EU-Kommission fordert Öffnung des Android-Ökosystems

Die Dominanz von Google im mobilen Sektor steht unter verstärkter Beobachtung der europäischen Regulierungsbehörden. Die EU-Kommission fordert im Rahmen des Digital Markets Act (DMA), dass Android für KI-Dienste von Drittanbietern geöffnet werden muss.

Betroffen ist insbesondere der Zugang zu Hardware-Ressourcen, Kontextdaten und sogenannten Wake-Words, die bisher für Funktionen wie „Circle to Search“ oder den Google Assistant reserviert sind.
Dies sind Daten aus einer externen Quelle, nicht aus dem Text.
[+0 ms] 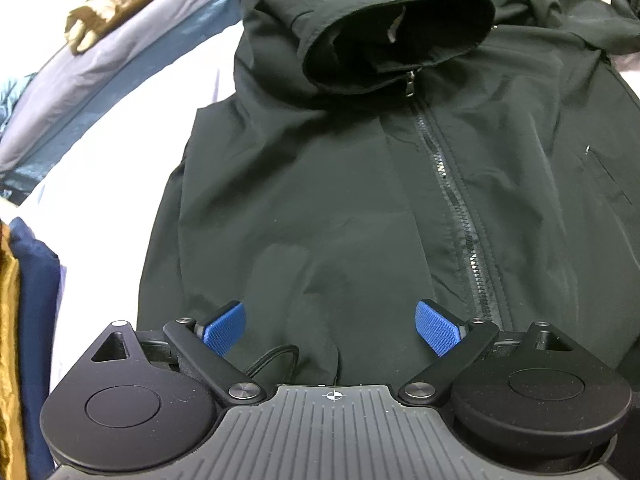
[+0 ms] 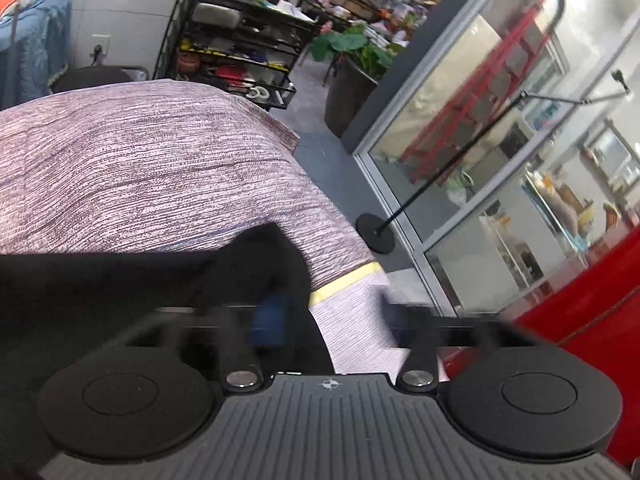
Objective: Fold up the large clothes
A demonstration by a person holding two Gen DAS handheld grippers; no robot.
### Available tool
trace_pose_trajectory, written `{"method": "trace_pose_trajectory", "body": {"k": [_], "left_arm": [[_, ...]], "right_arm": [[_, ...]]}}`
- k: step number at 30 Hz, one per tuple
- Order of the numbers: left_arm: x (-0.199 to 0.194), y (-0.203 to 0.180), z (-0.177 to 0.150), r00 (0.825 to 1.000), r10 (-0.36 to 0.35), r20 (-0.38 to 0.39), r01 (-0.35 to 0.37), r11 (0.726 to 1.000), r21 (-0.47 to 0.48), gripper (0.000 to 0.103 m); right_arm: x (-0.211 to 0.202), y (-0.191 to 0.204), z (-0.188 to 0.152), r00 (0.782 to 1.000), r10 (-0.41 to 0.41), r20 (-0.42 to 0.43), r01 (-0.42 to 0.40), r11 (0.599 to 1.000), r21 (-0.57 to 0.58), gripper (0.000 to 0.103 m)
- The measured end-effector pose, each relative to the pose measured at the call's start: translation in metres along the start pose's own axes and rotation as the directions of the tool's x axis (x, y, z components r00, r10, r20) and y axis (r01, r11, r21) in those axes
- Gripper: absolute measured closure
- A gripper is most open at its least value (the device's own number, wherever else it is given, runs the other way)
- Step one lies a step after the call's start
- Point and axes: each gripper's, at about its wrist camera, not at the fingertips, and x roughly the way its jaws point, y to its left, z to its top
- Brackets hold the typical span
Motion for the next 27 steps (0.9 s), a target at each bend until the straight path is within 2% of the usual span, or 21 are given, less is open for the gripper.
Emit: {"method": "trace_pose_trajectory", "body": {"k": [4,6,7,10,13,15,17,19,20,21,24,26,27], "left_arm": [[0.001,-0.001,0.001,1.0,-0.004,0.007,0.004,1.0,-0.007,0.0],[0.0,-0.002,0.002,1.0,-0.005,0.015,0.005,1.0,-0.007,0.0],[0.0,-0.003,0.003,1.0,-0.006,0.019,0.006,1.0,-0.007,0.0],[-0.002,-0.006,0.007,0.999,-0.011,0.038,0.012,1.0,-0.002,0.0],[-0.004,-0.009,0.009,0.998,-0.013,0.054,0.013,1.0,0.004,0.0],[-0.007,-0.009,0.008,0.998,-0.014,0.06,0.014,1.0,0.004,0.0],[-0.01,-0.009,0.005,0.998,-0.01,0.061,0.01,1.0,-0.005,0.0],[-0.012,-0.006,-0.001,0.999,-0.006,0.052,0.007,1.0,-0.027,0.0],[-0.012,-0.004,-0.004,0.999,-0.003,0.044,0.005,0.999,-0.042,0.0],[-0.013,-0.002,-0.008,0.999,0.001,0.036,0.002,0.998,-0.057,0.0],[-0.013,0.003,-0.021,1.0,0.023,0.002,-0.023,0.994,-0.106,0.0],[-0.013,0.006,-0.03,0.999,0.039,-0.021,-0.042,0.99,-0.138,0.0],[-0.013,0.007,-0.034,0.998,0.047,-0.031,-0.051,0.987,-0.153,0.0]], "right_arm": [[-0.037,0.015,-0.009,0.991,0.048,0.121,-0.049,0.999,0.003,0.017],[-0.064,0.025,-0.013,0.972,0.149,0.181,-0.148,0.989,-0.02,0.015],[-0.077,0.034,-0.018,0.954,0.223,0.2,-0.218,0.975,-0.048,0.013],[-0.114,0.071,-0.039,0.877,0.434,0.206,-0.408,0.899,-0.158,0.012],[-0.144,0.12,-0.069,0.771,0.62,0.145,-0.566,0.771,-0.292,0.014],[-0.159,0.155,-0.092,0.717,0.693,0.081,-0.619,0.686,-0.382,0.021],[-0.17,0.19,-0.111,0.678,0.735,-0.005,-0.663,0.608,-0.436,0.039],[-0.178,0.219,-0.126,0.634,0.769,-0.075,-0.708,0.54,-0.455,0.05],[-0.182,0.233,-0.133,0.623,0.776,-0.094,-0.717,0.519,-0.465,0.05],[-0.183,0.246,-0.138,0.622,0.776,-0.107,-0.718,0.51,-0.474,0.05],[-0.181,0.279,-0.144,0.628,0.763,-0.155,-0.717,0.489,-0.497,0.051],[-0.182,0.297,-0.139,0.61,0.774,-0.169,-0.726,0.46,-0.511,0.051],[-0.182,0.305,-0.134,0.592,0.787,-0.173,-0.738,0.443,-0.509,0.051]]}}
Alphabet, Googles Muttergesellschaft, äußerte Bedenken und warnte vor Risiken für die Privatsphäre und Systemsicherheit. Eine öffentliche Konsultation wurde bereits angekündigt.

Wettbewerber kämpfen mit eigenen Problemen

Samsung veröffentlichte ein dringendes Sicherheitsupdate mit 14 kritischen Fehlerbehebungen für die Galaxy-S-, Z- und A-Serien. Allerdings berichten Nutzer der aktuellen S24- und S25-Modelle von erhöhtem Akkuverbrauch und Überhitzung nach den jüngsten Aktualisierungen.
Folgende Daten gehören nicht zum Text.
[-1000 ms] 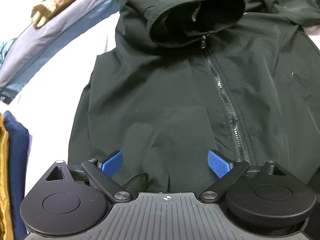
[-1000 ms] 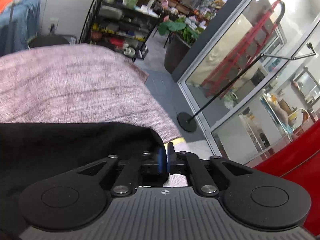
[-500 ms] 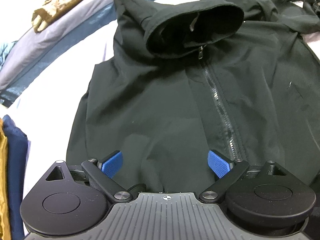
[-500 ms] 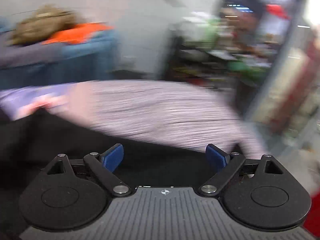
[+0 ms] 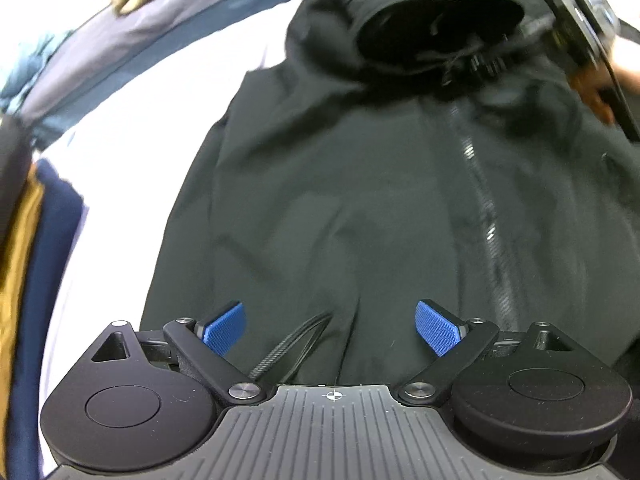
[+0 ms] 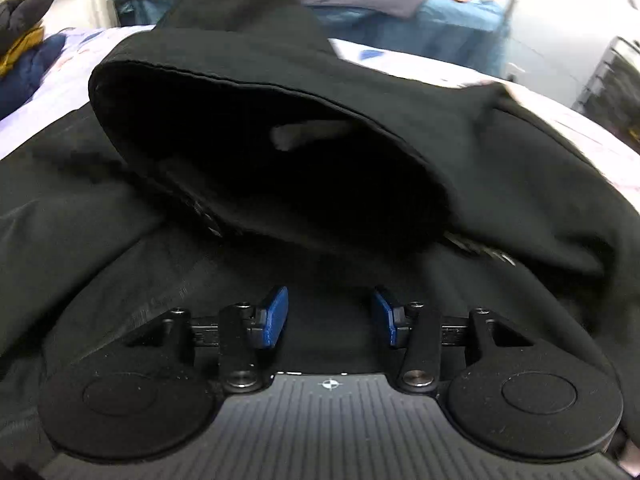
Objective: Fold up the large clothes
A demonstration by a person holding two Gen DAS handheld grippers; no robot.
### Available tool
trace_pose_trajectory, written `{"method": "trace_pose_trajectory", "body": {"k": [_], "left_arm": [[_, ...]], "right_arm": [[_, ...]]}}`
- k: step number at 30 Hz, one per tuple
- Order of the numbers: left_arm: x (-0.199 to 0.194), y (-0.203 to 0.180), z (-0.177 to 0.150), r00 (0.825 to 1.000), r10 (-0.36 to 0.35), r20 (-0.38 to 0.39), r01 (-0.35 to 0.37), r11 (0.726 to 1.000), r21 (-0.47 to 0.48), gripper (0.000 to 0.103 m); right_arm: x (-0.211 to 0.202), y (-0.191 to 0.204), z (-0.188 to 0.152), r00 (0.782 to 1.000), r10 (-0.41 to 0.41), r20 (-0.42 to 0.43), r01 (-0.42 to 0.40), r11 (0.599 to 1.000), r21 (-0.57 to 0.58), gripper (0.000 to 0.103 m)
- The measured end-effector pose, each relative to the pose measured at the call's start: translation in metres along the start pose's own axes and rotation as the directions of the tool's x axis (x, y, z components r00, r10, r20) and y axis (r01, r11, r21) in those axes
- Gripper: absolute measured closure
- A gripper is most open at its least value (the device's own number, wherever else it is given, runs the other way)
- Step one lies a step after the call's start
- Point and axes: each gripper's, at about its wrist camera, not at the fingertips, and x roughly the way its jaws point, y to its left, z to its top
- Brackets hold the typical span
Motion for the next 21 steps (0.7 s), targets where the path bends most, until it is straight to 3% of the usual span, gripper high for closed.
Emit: {"method": "trace_pose_trajectory", "body": {"k": [5,8,10,12,14,17,21], "left_arm": [[-0.004,0.006,-0.01,0.999,0.039,-0.027,-0.041,0.997,-0.072,0.0],[-0.008,0.007,-0.011,0.998,0.059,-0.028,-0.061,0.992,-0.111,0.0],[-0.01,0.006,-0.01,0.997,0.068,-0.029,-0.071,0.989,-0.131,0.0],[-0.011,0.003,-0.009,0.997,0.075,-0.029,-0.079,0.986,-0.146,0.0],[-0.013,-0.001,-0.008,0.996,0.082,-0.024,-0.085,0.985,-0.149,0.0],[-0.015,-0.007,-0.005,0.996,0.09,-0.004,-0.09,0.986,-0.142,0.0],[-0.01,-0.014,0.004,0.996,0.086,0.012,-0.085,0.991,-0.107,0.0]], "right_arm": [[0.025,-0.016,0.06,0.996,0.06,0.06,-0.063,0.997,0.049,0.05],[0.038,-0.036,0.106,0.99,0.071,0.12,-0.091,0.981,0.169,0.05],[0.045,-0.061,0.133,0.985,0.052,0.162,-0.101,0.944,0.314,0.047],[0.05,-0.094,0.153,0.974,0.007,0.227,-0.119,0.867,0.484,0.044],[0.06,-0.118,0.169,0.973,-0.062,0.221,-0.084,0.801,0.592,0.031],[0.08,-0.127,0.186,0.987,-0.116,0.108,0.034,0.818,0.574,0.031],[0.079,-0.118,0.179,0.987,-0.104,0.121,0.027,0.855,0.518,0.028]]}}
Apple schloss Ende April eine Sicherheitslücke in iOS, die es forensischen Werkzeugen ermöglicht hatte, gelöschte Signal-Benachrichtigungen auszulesen.

SMS-Betrug: 2G-Konnektivität deaktivieren

Neben technischer Malware nehmen soziale Betrugsmethoden zu. In Australien und Großbritannien warnen Behörden vor SIM-Swapping und der globalen Smishing-Kampagne „Operation Road Trap“, die seit Ende 2025 zehntausende betrügerische SMS im Namen von Mautbetreibern versendet hat.

In Kanada wurden Personen verhaftet, die mit tragbaren „SMS-Blastern“ Mobilfunkmasten imitierten und in einem Umkreis von bis zu zwei Kilometern massenhaft Phishing-Nachrichten verbreiteten. Diese Geräte nutzen gezielt Schwachstellen in älteren 2G-Netzstrukturen aus. Experten raten daher, die 2G-Konnektivität in den Geräteeinstellungen manuell zu deaktivieren.

Ausblick: KI-gestützte Sicherheit als neuer Standard

Die kommenden Monate werden zeigen, wie Google den Spagat zwischen den Offenheitsforderungen der EU und der notwendigen Absicherung des Android-Ökosystems bewältigt. Mit der Integration von Gemini in tiefere Systemebenen wandelt sich das Smartphone zunehmend zu einem KI-gesteuerten Agenten – neue Angriffsflächen für Client-Side-Attacks entstehen.

Für Google wird die Herausforderung darin bestehen, die Update-Zyklen für die Pixel-Serie weiter zu verkürzen. Hochspezialisierte Ransomware wie „VECT 2.0“ zerstört bereits gezielt Organisationsdaten durch Designfehler unwiederbringlich. Die Sicherheit mobiler Endgeräte bleibt ein dynamischer Prozess, der eine enge Zusammenarbeit zwischen Hardware-Herstellern, Software-Entwicklern und Regulierungsbehörden erfordert.